6. The preparation method of the temperature-resistant and yellowing-resistant TPU cable material according to claim 3, characterized in that, The first solvent is any one or more of chloroform, anhydrous methanol, anhydrous ethanol, diethyl ether, and acetone.
7. The preparation method of the temperature-resistant and anti-yellowing aging-resistant TPU cable material according to claim 3, characterized in that, The second solvent is any one or more of dimethyl sulfoxide, anhydrous methanol, anhydrous ethanol, and acetone.

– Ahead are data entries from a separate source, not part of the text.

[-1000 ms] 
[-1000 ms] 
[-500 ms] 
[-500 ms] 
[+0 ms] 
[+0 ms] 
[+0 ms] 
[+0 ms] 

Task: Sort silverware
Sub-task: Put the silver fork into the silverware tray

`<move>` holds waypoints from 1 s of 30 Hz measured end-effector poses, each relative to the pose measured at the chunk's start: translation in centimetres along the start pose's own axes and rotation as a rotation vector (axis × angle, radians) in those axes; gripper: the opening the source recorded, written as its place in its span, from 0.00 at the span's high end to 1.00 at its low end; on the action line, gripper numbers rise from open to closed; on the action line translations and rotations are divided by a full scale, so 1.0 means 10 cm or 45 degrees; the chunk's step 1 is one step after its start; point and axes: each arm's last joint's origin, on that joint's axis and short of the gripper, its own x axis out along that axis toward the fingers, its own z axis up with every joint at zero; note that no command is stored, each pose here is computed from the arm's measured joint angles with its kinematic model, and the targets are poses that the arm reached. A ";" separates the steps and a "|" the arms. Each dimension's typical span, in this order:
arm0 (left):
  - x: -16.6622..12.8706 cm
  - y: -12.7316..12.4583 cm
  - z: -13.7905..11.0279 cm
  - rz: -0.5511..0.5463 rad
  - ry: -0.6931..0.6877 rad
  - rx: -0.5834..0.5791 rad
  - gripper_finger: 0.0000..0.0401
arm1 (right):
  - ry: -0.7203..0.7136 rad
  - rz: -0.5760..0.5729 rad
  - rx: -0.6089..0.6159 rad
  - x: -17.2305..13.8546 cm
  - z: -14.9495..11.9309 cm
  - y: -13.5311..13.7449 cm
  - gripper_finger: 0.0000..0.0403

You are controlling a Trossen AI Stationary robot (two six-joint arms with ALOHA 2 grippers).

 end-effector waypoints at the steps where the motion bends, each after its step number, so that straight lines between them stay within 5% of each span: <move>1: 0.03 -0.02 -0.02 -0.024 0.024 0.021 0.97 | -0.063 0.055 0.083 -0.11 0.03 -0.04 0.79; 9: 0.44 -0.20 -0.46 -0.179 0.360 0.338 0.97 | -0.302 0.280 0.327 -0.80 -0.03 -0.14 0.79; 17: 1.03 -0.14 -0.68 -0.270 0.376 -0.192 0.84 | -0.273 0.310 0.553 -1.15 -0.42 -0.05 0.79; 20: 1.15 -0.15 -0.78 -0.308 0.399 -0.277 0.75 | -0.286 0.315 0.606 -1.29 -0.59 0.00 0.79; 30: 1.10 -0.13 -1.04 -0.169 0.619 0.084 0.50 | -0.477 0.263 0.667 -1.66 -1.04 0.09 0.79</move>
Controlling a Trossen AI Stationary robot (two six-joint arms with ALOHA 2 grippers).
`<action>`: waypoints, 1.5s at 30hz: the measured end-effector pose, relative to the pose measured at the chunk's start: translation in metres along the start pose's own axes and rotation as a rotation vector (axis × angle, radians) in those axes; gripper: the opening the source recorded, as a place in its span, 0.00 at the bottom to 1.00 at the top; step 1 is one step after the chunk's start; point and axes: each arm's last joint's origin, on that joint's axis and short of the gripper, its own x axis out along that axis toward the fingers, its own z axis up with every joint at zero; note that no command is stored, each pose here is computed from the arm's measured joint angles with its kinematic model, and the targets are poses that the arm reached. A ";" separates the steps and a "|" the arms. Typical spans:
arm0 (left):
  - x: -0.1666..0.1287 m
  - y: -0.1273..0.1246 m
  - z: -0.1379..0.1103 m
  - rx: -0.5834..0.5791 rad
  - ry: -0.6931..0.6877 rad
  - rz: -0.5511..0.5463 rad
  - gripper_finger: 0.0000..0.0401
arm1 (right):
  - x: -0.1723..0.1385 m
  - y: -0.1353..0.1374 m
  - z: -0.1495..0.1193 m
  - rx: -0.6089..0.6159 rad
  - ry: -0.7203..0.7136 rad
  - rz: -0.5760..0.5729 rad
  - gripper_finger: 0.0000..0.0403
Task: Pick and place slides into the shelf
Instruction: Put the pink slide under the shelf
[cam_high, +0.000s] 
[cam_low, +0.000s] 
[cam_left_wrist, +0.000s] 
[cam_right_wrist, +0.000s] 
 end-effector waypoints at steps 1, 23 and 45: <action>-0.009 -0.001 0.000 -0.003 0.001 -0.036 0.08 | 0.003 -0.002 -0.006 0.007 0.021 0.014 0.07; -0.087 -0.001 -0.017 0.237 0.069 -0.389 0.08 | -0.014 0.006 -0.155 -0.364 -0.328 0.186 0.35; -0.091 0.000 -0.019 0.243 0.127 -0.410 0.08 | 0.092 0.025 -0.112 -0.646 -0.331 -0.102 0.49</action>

8. The method for preparing the temperature-resistant and anti-yellowing aging-resistant TPU cable material according to claim 1, characterized in that, The chain extender is one or more of the following: resorcinol di(2-hydroxyethyl) ether, neopentyl glycol diglycidyl ether, 1,6-hexanediol diglycidyl ether, 1,4-butanediol diglycidyl ether, hydrogenated bisphenol A diglycidyl ether, bisphenol A diglycidyl ether, ethylene glycol diglycidyl ether, diethylene glycol diglycidyl ether, propylene glycol diglycidyl ether, and dipropylene glycol diglycidyl ether.

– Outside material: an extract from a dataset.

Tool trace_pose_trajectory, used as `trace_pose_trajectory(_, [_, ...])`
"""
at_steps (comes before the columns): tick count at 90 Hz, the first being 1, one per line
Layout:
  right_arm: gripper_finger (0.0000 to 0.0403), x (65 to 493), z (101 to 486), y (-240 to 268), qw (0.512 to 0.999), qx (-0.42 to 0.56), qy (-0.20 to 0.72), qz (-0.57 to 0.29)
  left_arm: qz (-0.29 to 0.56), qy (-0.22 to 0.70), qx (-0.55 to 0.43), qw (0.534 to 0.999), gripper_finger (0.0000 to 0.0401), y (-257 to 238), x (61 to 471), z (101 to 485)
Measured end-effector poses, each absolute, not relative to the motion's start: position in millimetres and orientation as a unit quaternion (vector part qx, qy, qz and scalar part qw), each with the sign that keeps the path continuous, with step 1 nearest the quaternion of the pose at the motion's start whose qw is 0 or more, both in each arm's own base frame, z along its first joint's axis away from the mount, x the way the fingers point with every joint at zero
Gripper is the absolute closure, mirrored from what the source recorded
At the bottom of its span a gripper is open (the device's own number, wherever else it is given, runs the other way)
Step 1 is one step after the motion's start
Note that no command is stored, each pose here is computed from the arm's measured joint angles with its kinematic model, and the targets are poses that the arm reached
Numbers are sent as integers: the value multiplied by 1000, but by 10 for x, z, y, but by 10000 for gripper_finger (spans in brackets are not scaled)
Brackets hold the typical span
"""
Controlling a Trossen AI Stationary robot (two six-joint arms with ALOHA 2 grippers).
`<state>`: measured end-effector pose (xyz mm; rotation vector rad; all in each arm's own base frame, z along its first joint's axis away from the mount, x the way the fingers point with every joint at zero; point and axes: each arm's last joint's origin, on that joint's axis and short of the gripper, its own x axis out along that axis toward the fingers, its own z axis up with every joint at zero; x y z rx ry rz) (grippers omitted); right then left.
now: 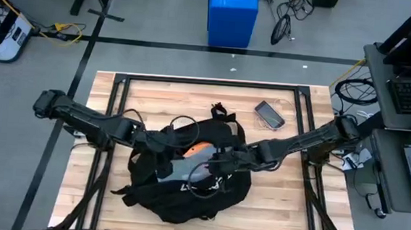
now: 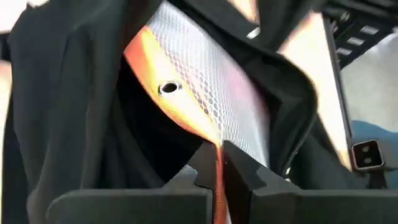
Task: Unpack backpack
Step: Remove the orange zip bag from the black backpack
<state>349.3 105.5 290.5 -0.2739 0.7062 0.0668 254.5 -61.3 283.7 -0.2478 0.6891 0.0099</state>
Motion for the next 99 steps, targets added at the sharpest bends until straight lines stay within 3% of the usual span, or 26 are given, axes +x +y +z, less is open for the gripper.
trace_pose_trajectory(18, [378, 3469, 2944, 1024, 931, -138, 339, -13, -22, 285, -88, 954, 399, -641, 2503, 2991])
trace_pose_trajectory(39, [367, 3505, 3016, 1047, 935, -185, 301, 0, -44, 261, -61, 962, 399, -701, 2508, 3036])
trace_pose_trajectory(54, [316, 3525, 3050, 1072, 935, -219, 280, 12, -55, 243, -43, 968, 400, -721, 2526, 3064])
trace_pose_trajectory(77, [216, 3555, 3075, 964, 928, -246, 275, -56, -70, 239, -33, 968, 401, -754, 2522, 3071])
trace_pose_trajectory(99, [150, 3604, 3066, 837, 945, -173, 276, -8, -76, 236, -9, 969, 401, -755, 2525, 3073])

9. The method for preparing the temperature-resistant and anti-yellowing aging-resistant TPU cable material according to claim 1, characterized in that, By mass percentage, in step S3, the polyurethane substrate comprises 60-90 parts, the filler comprises 5-10 parts, the flame retardant comprises 2-5 parts, the lubricant comprises 1-3 parts, and the coupling agent comprises 0.5-1.5 parts.
10. A temperature-resistant and anti-yellowing aging TPU cable material obtained by the preparation method according to any one of claims 1 to 9.